Only the lines from the first line of the material below to the line containing "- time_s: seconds", inclusive, should be copied, each exactly as written.

Given material

*** Block opens ***

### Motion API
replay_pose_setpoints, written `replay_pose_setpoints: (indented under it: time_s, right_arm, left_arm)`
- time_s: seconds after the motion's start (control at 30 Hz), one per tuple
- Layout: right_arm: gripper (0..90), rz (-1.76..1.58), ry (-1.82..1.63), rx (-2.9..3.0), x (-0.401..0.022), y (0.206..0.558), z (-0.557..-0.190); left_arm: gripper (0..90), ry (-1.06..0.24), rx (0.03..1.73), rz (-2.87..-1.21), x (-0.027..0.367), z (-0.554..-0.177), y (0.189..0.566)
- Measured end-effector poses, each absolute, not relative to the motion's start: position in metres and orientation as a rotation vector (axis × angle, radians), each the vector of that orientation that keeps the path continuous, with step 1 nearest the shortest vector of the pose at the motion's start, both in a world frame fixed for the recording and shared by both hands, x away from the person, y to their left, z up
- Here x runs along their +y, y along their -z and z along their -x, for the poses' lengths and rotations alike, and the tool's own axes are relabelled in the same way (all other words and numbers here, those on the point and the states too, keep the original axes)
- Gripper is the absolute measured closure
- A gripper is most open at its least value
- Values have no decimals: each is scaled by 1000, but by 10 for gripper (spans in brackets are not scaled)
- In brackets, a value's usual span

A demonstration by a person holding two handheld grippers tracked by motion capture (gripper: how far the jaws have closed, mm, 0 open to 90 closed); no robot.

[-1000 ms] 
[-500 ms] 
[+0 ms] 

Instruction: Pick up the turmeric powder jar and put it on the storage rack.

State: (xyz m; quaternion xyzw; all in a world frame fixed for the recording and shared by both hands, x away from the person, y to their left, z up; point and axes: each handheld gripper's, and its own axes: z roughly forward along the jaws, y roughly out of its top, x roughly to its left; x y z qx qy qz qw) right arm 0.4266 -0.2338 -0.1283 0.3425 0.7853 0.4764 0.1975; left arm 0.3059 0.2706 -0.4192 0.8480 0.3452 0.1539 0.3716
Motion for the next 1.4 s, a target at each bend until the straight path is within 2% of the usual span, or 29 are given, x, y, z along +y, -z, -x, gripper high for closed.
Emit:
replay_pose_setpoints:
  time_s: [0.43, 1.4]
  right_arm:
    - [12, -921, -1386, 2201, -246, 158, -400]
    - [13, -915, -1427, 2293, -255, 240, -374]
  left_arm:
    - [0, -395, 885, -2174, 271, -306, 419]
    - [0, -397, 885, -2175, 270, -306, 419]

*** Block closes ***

Result below
### Motion API
replay_pose_setpoints, written `replay_pose_setpoints: (indented under it: time_s, right_arm, left_arm)`
- time_s: seconds after the motion's start (control at 30 Hz), one per tuple

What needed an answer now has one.